The records that follow are to be transcribed in full, without their images.

Segment Start: DATA UNDER STUDY

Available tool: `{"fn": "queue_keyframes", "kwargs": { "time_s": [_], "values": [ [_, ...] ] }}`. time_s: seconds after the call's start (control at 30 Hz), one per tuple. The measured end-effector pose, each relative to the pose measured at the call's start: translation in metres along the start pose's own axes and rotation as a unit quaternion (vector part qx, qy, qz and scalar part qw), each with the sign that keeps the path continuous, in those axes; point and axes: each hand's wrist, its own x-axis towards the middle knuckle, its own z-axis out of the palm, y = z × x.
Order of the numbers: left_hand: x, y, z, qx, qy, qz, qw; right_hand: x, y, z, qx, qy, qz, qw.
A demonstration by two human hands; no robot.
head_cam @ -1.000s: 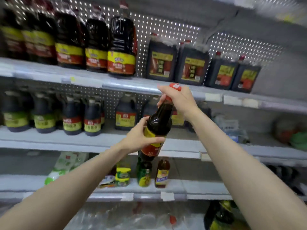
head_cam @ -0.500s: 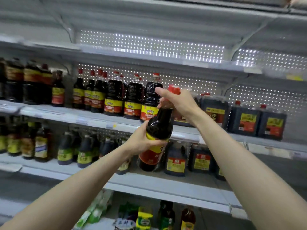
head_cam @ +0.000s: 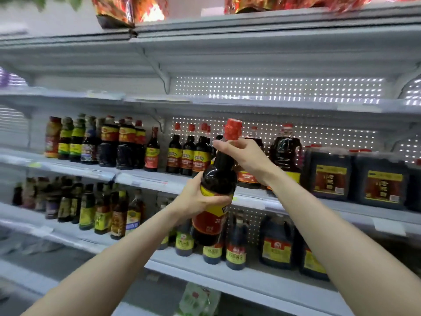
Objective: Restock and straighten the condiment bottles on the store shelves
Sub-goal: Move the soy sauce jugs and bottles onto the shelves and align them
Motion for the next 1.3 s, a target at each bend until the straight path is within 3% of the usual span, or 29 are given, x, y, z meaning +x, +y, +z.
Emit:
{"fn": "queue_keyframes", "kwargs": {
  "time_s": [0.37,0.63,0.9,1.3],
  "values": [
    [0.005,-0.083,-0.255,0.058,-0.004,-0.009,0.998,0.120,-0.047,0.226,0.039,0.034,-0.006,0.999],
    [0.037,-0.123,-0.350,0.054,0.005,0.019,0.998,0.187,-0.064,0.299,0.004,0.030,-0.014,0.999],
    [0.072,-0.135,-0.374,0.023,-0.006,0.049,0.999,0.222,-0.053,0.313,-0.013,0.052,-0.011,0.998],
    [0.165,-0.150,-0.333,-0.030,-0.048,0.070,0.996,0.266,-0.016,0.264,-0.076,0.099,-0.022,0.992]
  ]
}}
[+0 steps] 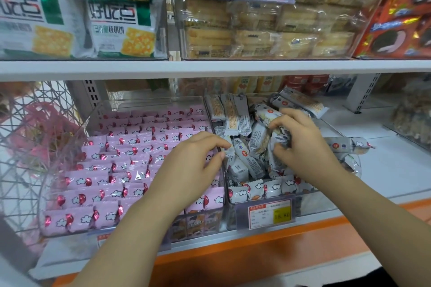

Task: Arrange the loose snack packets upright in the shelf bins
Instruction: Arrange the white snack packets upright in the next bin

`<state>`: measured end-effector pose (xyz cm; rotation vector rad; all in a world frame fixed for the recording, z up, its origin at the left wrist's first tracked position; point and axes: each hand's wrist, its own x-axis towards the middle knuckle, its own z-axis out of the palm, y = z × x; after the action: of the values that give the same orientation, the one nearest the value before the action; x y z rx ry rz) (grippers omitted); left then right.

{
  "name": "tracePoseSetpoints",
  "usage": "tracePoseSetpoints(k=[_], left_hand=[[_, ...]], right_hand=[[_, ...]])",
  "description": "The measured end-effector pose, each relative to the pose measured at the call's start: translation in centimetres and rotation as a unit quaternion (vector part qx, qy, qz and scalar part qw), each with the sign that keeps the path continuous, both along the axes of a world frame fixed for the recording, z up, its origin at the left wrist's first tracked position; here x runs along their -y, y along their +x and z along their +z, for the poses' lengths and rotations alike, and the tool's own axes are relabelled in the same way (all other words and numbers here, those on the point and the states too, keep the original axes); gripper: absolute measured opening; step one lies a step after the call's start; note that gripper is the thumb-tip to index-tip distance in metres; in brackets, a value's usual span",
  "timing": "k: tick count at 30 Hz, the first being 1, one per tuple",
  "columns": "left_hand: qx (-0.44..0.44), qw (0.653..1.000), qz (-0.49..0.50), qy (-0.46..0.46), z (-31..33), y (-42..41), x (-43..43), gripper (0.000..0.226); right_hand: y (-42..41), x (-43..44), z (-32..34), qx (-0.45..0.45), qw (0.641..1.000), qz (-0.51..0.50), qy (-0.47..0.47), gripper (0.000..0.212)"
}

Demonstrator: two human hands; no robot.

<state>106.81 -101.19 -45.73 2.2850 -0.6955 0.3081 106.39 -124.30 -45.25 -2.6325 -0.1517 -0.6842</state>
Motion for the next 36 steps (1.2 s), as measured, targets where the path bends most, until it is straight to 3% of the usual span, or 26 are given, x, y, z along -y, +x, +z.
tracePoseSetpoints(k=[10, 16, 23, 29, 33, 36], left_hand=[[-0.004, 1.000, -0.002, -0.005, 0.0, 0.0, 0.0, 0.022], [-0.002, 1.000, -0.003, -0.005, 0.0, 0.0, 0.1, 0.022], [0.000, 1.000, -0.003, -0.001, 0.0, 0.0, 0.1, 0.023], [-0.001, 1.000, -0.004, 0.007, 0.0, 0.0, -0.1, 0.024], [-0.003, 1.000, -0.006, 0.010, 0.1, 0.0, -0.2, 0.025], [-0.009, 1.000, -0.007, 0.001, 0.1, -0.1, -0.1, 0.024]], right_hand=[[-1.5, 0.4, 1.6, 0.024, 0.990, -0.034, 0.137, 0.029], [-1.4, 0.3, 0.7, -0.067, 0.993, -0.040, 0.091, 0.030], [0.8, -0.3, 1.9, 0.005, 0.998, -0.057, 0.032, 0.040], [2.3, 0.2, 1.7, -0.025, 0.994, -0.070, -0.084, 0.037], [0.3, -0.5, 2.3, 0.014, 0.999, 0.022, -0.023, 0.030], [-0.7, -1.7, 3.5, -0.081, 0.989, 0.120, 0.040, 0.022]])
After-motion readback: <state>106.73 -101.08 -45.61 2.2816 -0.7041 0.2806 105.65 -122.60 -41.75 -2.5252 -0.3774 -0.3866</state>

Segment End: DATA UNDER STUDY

ANSWER SECTION:
Available tool: `{"fn": "queue_keyframes", "kwargs": { "time_s": [_], "values": [ [_, ...] ] }}`. time_s: seconds after the call's start (control at 30 Hz), one per tuple. The measured end-effector pose, each relative to the pose measured at the call's start: translation in metres along the start pose's own axes and rotation as a unit quaternion (vector part qx, qy, qz and scalar part qw), each with the sign that keeps the path continuous, in those axes; point and axes: each hand's wrist, its own x-axis towards the middle knuckle, its own z-axis out of the palm, y = z × x.
Order of the numbers: left_hand: x, y, z, qx, qy, qz, qw; right_hand: x, y, z, qx, qy, qz, qw.
A demonstration by two human hands; no robot.
head_cam @ -1.000s: 
head_cam @ -0.500s: 
head_cam @ +0.000s: 
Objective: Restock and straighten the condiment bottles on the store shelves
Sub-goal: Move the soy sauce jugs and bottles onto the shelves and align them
Motion for the next 1.3 s, a target at each bend until the straight path is within 3% of the usual span, or 29 are given, x, y, z meaning +x, +y, +z.
Emit:
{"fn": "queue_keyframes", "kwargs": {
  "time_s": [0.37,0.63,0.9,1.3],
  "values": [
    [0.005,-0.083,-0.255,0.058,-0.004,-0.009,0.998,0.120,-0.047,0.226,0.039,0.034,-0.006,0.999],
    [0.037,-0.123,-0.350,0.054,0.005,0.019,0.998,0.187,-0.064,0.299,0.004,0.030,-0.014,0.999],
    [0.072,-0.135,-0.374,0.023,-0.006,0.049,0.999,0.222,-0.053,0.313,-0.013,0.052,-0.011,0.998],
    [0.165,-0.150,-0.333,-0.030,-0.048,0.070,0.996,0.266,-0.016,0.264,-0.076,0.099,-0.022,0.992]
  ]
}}
[+0 steps] 

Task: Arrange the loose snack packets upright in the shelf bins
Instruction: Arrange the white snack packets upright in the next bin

`<state>`: measured end-effector pose (xyz cm; rotation vector rad; all in a world frame fixed for the recording, z up, its origin at the left wrist's first tracked position; point and axes: each hand's wrist, its own x-axis towards the middle knuckle, its own z-axis out of the palm, y = z × x; after the action: of the values that give the same orientation, the one nearest the value before the action; x y z rx ry rz) (grippers omitted); left then right.

{
  "name": "tracePoseSetpoints",
  "usage": "tracePoseSetpoints(k=[_], left_hand=[[_, ...]], right_hand=[[_, ...]])",
  "description": "The measured end-effector pose, each relative to the pose measured at the call's start: translation in centimetres and rotation as a unit quaternion (vector part qx, qy, qz and scalar part qw), each with the sign that keeps the path continuous, both along the axes of a world frame fixed for the recording, z up, its origin at the left wrist's first tracked position; here x runs along their -y, y along their +x and z along their +z, for the poses' lengths and rotations alike, and the tool's own axes are relabelled in the same way (all other words and numbers here, those on the point and the states too, keep the original axes); gripper: absolute measured opening; step one lies a step after the call's start; note that gripper is the thumb-tip to index-tip distance in metres; in brackets, a value's usual span",
  "timing": "k: tick count at 30 Hz, the first being 1, one per tuple",
  "columns": "left_hand: qx (-0.44..0.44), qw (0.653..1.000), qz (-0.49..0.50), qy (-0.46..0.46), z (-31..33), y (-42..41), x (-43..43), gripper (0.000..0.226); right_hand: y (-42..41), x (-43..44), z (-32..34), qx (-0.45..0.45), qw (0.641..1.000), qz (-0.51..0.50), qy (-0.47..0.47), gripper (0.000..0.212)"
}

Demonstrator: two human hands; no robot.

<state>106.81 -101.19 -45.73 2.2850 -0.6955 0.3081 106.39 -124.30 -45.25 -2.6325 -0.1517 -0.6842</state>
Motion for the next 36 steps (1.2 s), as measured, targets where the path bends most, until it is straight to 3% of the usual span, or 26 are given, x, y, z along -y, +x, +z.
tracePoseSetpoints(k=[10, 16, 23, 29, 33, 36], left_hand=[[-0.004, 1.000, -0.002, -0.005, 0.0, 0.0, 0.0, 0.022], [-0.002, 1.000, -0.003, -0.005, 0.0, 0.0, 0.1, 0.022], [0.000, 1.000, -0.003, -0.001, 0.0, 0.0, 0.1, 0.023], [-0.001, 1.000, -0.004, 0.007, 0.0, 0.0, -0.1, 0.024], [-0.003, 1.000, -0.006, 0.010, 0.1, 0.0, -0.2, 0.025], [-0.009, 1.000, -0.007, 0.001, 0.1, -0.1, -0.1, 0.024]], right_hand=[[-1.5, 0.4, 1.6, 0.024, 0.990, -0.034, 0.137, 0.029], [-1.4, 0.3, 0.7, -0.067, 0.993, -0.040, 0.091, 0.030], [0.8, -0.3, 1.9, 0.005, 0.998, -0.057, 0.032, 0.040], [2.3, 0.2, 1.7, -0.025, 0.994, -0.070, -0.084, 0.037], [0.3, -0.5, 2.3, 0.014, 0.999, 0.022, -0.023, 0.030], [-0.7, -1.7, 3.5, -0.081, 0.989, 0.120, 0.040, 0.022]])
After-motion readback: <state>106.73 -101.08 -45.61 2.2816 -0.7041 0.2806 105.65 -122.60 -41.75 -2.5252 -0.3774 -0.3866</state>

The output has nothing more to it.